Analysis of GSI and GSM. Dose-response inhibitory assays for (A) the transition state analogue (TSA) L-685,458 (InhX), (B) semagacestat, and the Notch-sparing compounds (C) begacestat and (D) avagacestat (see materials in Supplementary data) were performed using CHAPSO-extracted membranes from dKO PSEN1/2 MEFs stably expressing human wt PSEN1 as source of γ-secretase and 1 × Km substrate concentrations (400 nM APP-C99-3XFLAG or 1 μM Notch-3XFLAG). Structures of the different compounds are displayed. In vitro-generated AICD (in black) or NICD (in red) are plotted as percentage of control reaction (DMSO). Error bars indicate s.d. (n=3); except for semagacestat plot (s.e., n=5). (E) Top panel: structures of the GSM tested.
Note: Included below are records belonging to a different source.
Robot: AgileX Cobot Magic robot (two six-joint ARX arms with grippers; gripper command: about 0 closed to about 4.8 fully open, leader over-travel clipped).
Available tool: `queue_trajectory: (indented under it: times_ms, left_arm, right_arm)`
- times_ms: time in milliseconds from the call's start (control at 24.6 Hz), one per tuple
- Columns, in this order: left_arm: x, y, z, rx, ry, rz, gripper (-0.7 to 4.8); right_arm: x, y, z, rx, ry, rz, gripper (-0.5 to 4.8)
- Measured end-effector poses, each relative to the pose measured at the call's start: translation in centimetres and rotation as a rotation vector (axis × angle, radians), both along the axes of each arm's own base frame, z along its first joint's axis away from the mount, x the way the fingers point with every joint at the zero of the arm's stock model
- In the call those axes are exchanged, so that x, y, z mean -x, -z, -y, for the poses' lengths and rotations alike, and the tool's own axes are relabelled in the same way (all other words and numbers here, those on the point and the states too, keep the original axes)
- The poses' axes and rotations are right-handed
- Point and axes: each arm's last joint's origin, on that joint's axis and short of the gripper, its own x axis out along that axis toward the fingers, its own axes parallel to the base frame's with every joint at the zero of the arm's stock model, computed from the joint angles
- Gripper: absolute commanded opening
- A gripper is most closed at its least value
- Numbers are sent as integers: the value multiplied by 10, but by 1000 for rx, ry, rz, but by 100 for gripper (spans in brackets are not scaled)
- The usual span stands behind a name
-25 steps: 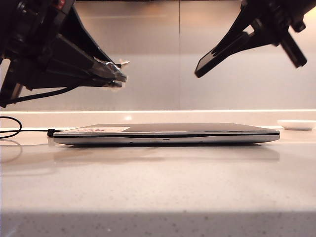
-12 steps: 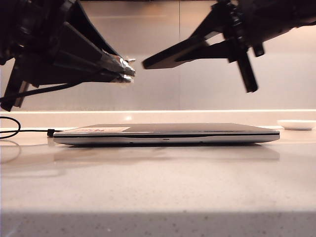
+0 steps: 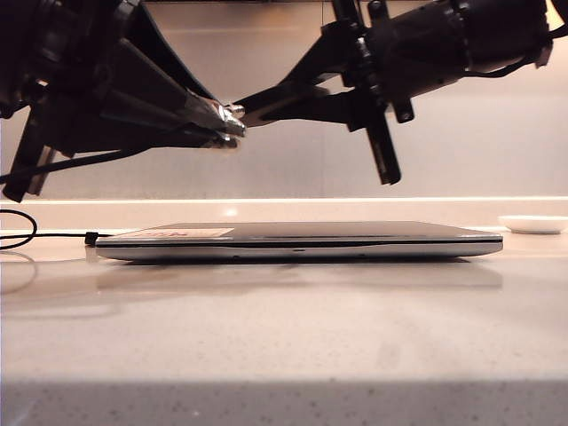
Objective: Pick up the charging cable and the phone, plug the charging cable into the charging port on the phone, and finally place them back on the table.
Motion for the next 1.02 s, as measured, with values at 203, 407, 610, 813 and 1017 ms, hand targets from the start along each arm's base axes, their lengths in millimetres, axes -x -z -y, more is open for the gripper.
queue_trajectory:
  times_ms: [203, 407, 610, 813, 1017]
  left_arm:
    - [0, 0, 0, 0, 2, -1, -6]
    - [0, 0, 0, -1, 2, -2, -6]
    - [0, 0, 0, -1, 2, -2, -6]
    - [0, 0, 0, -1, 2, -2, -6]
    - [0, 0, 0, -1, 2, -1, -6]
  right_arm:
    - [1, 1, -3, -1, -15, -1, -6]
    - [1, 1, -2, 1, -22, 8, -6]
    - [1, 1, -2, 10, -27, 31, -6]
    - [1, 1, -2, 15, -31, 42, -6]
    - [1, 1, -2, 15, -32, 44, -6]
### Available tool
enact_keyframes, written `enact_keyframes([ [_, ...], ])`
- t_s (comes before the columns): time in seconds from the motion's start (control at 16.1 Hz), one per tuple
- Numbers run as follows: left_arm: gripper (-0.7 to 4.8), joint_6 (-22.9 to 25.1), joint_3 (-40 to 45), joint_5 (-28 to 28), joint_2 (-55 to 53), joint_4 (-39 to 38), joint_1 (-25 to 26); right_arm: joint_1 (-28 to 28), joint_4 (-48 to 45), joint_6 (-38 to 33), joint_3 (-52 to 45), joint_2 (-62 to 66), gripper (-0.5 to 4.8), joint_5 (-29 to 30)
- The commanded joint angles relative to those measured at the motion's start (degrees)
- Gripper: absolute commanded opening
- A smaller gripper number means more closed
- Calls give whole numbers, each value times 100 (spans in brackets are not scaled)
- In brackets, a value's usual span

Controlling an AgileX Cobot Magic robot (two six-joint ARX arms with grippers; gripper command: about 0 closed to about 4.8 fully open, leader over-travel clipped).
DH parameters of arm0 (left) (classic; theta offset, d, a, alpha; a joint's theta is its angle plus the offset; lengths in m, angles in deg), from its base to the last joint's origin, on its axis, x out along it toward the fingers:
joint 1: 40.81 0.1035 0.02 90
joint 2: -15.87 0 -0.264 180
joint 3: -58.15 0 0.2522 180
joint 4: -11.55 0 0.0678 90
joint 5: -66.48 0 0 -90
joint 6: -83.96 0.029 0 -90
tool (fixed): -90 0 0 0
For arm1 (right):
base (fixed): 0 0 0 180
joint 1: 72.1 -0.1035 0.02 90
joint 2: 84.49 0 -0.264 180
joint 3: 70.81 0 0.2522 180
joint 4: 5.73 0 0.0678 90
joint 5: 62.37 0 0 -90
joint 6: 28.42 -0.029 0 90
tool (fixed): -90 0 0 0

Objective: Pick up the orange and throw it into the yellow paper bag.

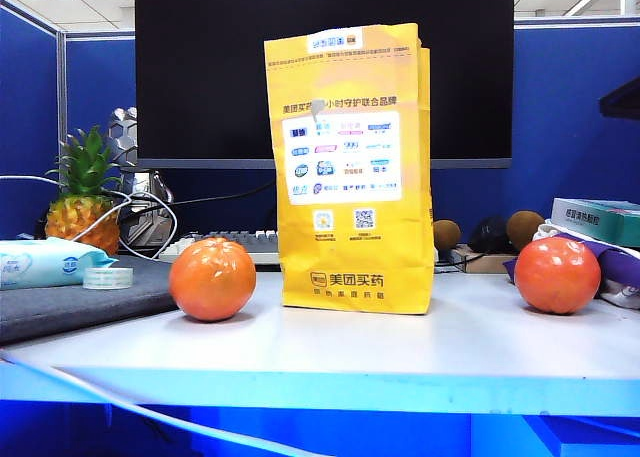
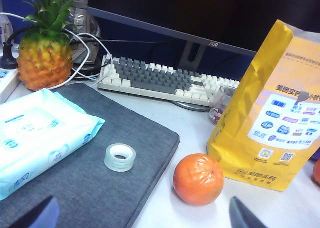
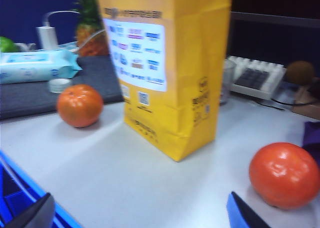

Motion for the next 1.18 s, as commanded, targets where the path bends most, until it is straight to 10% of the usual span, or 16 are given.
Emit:
enact_keyframes([
  [0.06, 479, 0, -13, 35, 0, 50, 4, -4, -92, -26, 31, -4, 479, 149],
  [0.5, 479, -20, -13, 216, 0, 33, 4, -4, -221, -494, 28, -4, 479, 260],
  [0.68, 479, 120, -37, 1902, -44, 463, 4, -4, -1512, -1241, -125, -4, 479, 227],
  [1.18, 479, 907, -1381, 2966, -2129, 553, 4, 4, -1755, -1058, 208, 890, 479, -1596],
])
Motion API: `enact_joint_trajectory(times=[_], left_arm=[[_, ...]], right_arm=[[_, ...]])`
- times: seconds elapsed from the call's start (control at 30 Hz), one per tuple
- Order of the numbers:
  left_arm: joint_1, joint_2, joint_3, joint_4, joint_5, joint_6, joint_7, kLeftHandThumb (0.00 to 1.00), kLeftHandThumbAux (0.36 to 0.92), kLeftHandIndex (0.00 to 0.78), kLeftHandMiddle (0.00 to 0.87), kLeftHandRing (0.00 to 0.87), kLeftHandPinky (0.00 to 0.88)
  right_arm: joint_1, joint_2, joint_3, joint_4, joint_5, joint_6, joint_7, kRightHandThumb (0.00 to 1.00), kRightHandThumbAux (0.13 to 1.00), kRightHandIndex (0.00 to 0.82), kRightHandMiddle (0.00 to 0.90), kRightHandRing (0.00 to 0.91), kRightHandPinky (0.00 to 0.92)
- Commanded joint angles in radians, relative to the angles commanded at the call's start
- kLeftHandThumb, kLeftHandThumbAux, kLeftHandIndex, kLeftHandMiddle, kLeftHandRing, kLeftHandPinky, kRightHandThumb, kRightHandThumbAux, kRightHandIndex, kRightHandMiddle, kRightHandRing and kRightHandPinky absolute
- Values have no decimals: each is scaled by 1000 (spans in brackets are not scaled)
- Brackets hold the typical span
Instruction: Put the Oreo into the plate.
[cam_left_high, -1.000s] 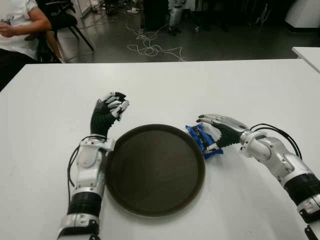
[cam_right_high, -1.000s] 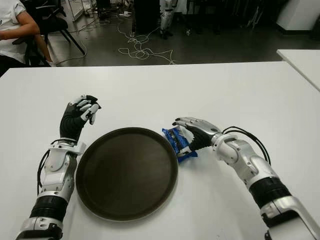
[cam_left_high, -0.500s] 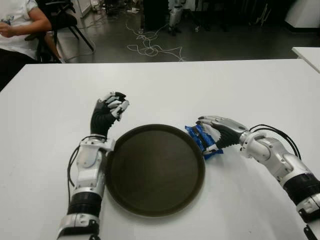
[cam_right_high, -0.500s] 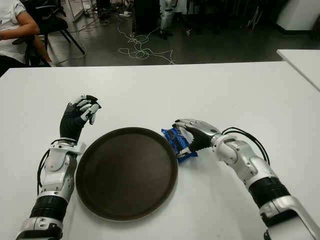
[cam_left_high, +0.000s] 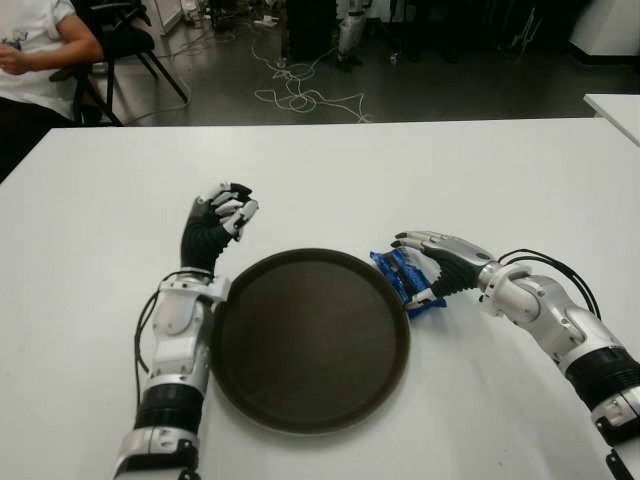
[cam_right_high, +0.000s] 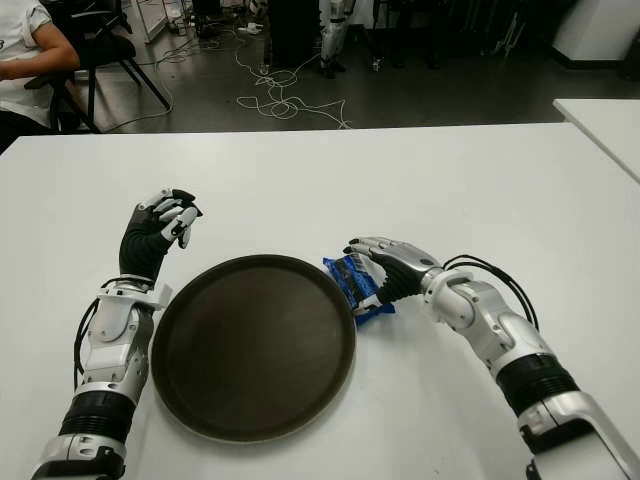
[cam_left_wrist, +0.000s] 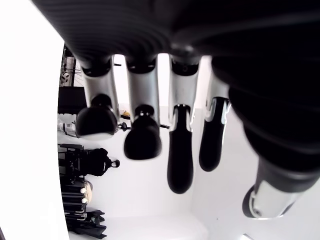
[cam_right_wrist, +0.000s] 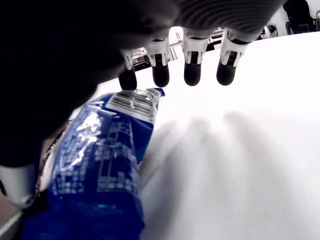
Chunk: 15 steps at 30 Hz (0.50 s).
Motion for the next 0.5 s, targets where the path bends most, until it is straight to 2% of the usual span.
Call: enact_joint_trajectory(times=[0.5], left_arm=[[0, 1, 3, 1, -3, 10, 3, 860, 654, 433, 555, 778, 818]], right_arm=[[-3, 5, 5, 1, -4, 12, 8, 0, 558, 0, 24, 73, 123]])
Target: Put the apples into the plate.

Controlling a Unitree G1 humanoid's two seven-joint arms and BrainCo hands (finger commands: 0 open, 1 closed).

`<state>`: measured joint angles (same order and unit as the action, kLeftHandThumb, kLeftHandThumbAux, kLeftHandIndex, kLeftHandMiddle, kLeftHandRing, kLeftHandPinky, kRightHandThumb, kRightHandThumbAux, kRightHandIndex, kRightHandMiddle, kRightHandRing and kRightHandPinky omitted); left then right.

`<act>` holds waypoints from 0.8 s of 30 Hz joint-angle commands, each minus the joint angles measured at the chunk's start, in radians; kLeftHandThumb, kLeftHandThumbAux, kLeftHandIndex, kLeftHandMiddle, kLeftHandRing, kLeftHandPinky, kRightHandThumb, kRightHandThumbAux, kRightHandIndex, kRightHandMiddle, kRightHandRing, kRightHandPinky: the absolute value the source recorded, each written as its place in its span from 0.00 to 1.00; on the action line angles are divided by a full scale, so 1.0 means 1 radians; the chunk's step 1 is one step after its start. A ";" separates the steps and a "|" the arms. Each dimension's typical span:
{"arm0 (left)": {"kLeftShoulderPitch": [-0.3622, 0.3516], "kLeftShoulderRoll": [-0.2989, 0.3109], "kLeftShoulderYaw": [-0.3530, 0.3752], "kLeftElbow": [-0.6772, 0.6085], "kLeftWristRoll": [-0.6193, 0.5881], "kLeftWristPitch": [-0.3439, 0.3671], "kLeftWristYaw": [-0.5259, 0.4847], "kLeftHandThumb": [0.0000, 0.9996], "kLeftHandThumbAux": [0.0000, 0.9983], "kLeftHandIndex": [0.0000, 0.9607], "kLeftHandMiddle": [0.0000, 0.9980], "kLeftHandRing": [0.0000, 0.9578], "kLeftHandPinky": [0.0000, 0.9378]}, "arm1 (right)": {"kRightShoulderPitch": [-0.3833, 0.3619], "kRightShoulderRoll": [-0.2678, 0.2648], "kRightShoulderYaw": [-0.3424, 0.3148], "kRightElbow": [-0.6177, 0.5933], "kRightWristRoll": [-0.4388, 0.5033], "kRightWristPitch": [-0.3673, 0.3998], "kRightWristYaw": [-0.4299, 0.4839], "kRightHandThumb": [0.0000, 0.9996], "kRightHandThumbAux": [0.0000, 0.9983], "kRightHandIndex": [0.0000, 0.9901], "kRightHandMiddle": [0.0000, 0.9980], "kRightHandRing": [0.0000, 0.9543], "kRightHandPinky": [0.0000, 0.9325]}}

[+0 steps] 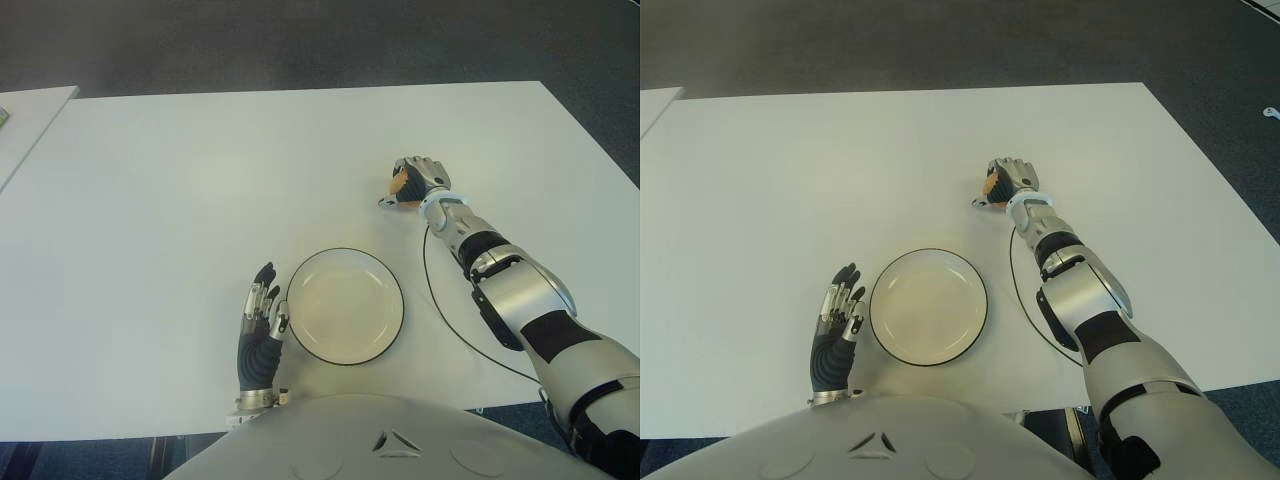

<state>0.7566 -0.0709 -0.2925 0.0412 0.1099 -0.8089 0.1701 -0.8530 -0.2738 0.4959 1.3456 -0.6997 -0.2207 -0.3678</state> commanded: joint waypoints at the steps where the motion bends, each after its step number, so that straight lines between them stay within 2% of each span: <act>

Low panel: increasing concentrations of GSM 1–3 did not change in vitro AICD generation, neither at 0.4 μM APP-C99 substrate (1 × Km) nor at saturating conditions (1.75 μM C99-3XFLAG). (F) Effect of increasing concentrations of GSM 1–3 on Aβ production at 1 × Km APP-C99 substrate (0.4 μM): Aβ product/substrate ratios show that GSM 1–3 specifically activate the fourth cycle of the γ-secretase complex. In particular, GSM activate the Aβ38 product line. Panel shows mean±s.e.; statistical significance of the data (n=4) tested with ANOVA and Dunnett’s post test, vehicle (DMSO) as control group; *P<0.05,**P<0.01.